**Task goal**
From the listing below, set down exactly the lines between the one holding "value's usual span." and the one holding "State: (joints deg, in", inclusive. No other line is wanted.

**Data under study**
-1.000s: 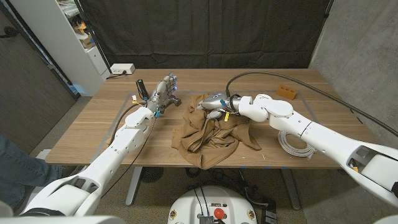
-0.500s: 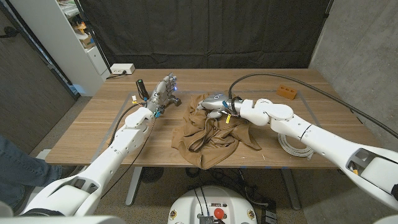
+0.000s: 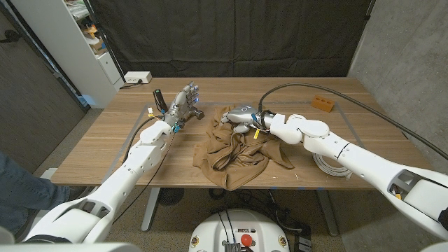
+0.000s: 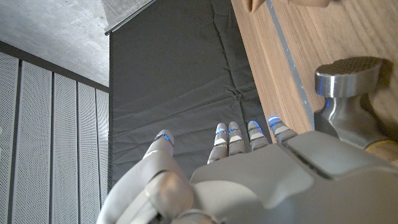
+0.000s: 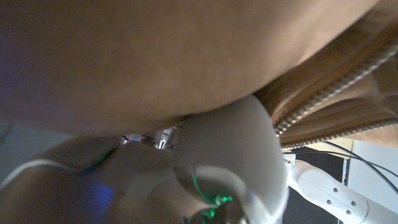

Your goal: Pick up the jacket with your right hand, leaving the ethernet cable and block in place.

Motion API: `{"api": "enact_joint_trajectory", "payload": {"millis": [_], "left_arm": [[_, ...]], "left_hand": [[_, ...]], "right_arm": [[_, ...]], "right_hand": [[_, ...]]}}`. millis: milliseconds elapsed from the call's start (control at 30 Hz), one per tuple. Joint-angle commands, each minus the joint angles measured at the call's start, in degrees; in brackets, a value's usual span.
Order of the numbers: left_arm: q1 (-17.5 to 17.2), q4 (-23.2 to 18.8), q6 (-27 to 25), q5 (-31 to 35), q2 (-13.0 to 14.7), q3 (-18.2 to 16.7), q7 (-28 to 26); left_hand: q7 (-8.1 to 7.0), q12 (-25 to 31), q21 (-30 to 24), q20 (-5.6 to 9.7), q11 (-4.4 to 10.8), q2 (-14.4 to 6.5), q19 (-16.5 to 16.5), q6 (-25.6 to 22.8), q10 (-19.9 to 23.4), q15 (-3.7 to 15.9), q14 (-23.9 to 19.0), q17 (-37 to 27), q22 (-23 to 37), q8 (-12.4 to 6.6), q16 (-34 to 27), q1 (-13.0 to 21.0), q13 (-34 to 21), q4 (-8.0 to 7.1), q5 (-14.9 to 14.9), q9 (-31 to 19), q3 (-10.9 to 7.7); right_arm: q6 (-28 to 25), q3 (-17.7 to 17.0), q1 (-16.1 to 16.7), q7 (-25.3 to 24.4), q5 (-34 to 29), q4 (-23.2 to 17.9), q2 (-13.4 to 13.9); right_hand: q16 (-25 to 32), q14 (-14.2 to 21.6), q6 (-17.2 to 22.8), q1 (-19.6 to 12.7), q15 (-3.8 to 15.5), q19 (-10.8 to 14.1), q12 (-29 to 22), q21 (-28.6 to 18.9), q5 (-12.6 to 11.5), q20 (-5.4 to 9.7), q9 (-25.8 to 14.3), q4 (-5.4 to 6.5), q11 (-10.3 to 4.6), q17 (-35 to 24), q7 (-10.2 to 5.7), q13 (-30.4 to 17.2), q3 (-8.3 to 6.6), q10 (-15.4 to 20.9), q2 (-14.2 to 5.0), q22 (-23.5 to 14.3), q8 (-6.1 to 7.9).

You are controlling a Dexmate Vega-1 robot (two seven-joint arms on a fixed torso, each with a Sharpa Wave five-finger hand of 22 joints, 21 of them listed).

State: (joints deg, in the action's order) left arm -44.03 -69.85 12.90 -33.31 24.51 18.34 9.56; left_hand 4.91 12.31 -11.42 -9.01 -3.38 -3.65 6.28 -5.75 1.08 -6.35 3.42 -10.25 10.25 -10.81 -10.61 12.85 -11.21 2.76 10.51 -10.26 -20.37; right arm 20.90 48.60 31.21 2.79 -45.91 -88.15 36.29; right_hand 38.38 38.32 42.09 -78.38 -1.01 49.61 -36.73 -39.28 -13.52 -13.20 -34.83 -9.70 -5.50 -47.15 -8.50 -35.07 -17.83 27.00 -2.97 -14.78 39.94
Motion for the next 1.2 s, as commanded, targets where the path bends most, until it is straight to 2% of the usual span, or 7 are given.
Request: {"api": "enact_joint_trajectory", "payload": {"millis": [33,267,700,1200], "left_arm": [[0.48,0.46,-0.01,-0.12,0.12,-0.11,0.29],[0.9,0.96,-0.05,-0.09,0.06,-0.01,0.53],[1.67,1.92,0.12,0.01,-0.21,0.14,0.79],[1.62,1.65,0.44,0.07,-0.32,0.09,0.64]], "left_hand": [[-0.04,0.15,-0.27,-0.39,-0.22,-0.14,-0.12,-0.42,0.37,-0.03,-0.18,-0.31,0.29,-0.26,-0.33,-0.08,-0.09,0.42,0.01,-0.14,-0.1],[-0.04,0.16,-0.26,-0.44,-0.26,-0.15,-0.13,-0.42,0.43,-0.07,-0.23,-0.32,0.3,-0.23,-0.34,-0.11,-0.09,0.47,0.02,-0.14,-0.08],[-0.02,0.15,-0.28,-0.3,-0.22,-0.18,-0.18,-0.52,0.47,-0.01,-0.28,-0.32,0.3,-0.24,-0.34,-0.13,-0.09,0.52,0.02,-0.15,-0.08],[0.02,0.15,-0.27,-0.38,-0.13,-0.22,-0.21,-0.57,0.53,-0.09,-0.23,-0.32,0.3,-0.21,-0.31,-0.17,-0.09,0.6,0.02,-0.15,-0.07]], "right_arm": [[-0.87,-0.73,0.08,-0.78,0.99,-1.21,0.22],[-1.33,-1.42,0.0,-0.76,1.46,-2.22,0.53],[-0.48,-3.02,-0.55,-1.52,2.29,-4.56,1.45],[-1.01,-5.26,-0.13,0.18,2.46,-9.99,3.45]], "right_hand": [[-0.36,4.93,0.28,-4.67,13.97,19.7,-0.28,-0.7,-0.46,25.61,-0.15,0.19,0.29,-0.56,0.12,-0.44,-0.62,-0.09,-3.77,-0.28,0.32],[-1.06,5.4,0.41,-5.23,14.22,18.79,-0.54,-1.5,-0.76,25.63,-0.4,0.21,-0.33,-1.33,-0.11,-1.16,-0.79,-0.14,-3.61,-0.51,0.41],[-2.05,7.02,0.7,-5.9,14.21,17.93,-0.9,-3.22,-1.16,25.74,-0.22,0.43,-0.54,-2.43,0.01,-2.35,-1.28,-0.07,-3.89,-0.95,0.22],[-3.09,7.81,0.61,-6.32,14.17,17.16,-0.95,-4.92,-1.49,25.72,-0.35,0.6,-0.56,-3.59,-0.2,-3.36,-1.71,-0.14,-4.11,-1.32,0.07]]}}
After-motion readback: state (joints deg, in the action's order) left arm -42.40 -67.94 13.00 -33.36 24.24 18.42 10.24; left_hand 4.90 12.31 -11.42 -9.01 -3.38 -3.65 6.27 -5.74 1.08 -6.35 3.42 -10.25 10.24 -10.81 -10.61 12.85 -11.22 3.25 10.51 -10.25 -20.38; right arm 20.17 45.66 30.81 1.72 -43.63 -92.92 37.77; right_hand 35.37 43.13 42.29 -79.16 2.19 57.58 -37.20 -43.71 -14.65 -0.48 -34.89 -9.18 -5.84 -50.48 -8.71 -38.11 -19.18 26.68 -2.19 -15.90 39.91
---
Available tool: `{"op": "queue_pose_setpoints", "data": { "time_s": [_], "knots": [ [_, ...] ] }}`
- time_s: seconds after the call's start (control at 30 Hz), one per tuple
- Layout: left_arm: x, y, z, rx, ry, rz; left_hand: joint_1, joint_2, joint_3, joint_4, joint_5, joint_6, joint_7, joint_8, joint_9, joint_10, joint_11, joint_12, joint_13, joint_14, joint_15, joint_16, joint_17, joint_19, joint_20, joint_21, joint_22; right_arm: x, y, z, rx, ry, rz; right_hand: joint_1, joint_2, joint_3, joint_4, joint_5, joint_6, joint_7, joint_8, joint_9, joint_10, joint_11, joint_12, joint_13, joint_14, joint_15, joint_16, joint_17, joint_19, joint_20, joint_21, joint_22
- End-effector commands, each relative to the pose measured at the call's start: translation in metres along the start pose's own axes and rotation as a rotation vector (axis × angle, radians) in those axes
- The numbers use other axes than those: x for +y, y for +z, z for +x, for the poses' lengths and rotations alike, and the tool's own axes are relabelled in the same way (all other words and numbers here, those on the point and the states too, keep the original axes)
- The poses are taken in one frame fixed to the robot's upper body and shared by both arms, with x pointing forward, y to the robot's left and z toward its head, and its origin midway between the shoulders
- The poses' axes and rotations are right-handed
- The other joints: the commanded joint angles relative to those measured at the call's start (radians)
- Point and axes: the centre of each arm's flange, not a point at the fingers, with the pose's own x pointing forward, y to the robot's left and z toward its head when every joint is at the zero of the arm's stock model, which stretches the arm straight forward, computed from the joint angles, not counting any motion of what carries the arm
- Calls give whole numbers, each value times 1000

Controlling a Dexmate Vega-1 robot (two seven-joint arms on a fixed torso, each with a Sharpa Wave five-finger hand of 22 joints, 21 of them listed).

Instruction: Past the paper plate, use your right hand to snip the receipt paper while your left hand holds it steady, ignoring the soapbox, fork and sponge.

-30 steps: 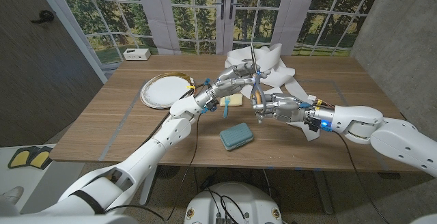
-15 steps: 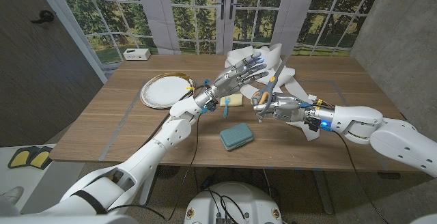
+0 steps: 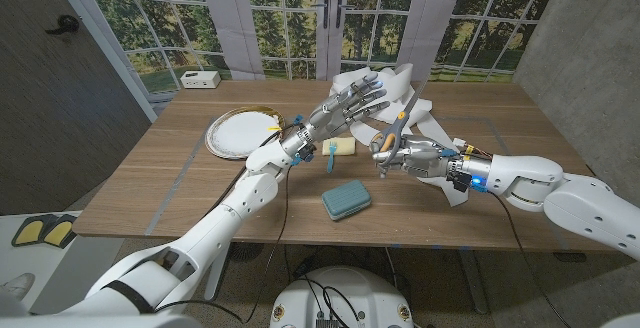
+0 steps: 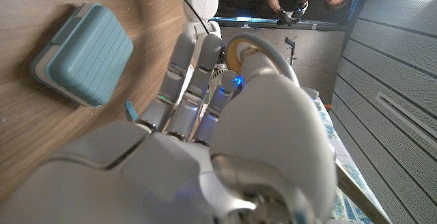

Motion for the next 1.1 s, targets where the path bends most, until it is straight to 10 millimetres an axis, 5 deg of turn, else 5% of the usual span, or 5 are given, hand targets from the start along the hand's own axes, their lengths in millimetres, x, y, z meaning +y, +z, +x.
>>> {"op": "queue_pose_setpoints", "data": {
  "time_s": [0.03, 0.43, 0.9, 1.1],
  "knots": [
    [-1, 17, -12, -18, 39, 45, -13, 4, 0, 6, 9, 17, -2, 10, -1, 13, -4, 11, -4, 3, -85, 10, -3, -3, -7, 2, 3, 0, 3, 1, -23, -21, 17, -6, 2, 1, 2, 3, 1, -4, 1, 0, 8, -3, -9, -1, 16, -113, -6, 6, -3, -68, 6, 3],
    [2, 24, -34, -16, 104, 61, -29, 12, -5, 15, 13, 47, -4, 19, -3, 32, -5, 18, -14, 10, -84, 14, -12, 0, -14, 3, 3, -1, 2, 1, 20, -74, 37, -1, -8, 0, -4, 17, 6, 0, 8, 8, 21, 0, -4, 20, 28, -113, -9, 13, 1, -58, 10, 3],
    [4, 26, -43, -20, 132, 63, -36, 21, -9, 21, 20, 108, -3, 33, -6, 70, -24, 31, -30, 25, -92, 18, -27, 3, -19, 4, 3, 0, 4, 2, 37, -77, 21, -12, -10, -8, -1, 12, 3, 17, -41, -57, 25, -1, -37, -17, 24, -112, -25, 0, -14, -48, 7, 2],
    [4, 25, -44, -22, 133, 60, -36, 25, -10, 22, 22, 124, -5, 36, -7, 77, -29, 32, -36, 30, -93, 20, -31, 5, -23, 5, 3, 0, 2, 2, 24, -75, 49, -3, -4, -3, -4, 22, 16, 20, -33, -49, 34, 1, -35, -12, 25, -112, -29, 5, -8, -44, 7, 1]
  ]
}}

**Written reply**
Motion API: `{"api": "enact_joint_trajectory", "payload": {"millis": [_], "left_arm": [[_, ...]], "left_hand": [[_, ...]], "right_arm": [[_, ...]], "right_hand": [[_, ...]]}}`. millis: milliseconds elapsed from the call's start (control at 30 Hz), one per tuple. Joint-angle commands, each minus the joint angles measured at the call's start, in degrees; in brackets, a value's usual span.
Order of the numbers: left_arm: q1 (-17.5 to 17.2), q4 (-23.2 to 18.8), q6 (-27 to 25), q5 (-31 to 35), q2 (-13.0 to 14.7), q3 (-18.2 to 16.7), q7 (-28 to 26); left_hand: q7 (-8.1 to 7.0), q12 (-25 to 31), q21 (-30 to 24), q20 (-5.6 to 9.7), q11 (-4.4 to 10.8), q2 (-14.4 to 6.5), q19 (-16.5 to 16.5), q6 (-25.6 to 22.8), q10 (-19.9 to 23.4), q15 (-3.7 to 15.9), q14 (-23.9 to 19.0), q17 (-37 to 27), q22 (-23 to 37), q8 (-12.4 to 6.6), q16 (-34 to 27), q1 (-13.0 to 21.0), q13 (-34 to 21), q4 (-8.0 to 7.1), q5 (-14.9 to 14.9), q9 (-31 to 19), q3 (-10.9 to 7.7); right_arm: q6 (-28 to 25), q3 (-17.7 to 17.0), q1 (-16.1 to 16.7), q7 (-25.3 to 24.4), q5 (-34 to 29), q4 (-23.2 to 17.9), q2 (-13.4 to 13.9); right_hand: q16 (-25 to 32), q14 (-14.2 to 21.6), q6 (-17.2 to 22.8), q1 (-19.6 to 12.7), q15 (-3.8 to 15.5), q19 (-10.8 to 14.1), q12 (-29 to 22), q21 (-28.6 to 18.9), q5 (-12.6 to 11.5), q20 (-5.4 to 9.7), q9 (-25.8 to 14.3), q4 (-5.4 to 6.5), q11 (-10.3 to 4.6), q17 (-35 to 24), q7 (-10.2 to 5.7), q13 (-30.4 to 17.2), q3 (-8.3 to 6.6), q10 (-15.4 to 20.9), q2 (-14.2 to 5.0), q22 (-23.5 to 14.3), q8 (-6.1 to 7.9).

You are controlling a Dexmate Vega-1 robot (two seven-joint arms on a fixed torso, each with a Sharpa Wave five-finger hand of 22 joints, 21 of them listed).

State: (joints deg, in the action's order) left arm -44.03 -69.85 12.90 -33.31 24.51 18.34 9.56; left_hand 4.91 12.31 -11.42 -9.01 -3.38 -3.65 6.28 -5.75 1.08 -6.35 3.42 -10.25 10.25 -10.81 -10.61 12.85 -11.21 2.76 10.51 -10.26 -20.37; right arm 20.90 48.60 31.21 2.79 -45.91 -88.15 36.29; right_hand 38.38 38.32 42.09 -78.38 -1.01 49.61 -36.73 -39.28 -13.52 -13.20 -34.83 -9.70 -5.50 -47.15 -8.50 -35.07 -17.83 27.00 -2.97 -14.78 39.94

No more is needed for this answer.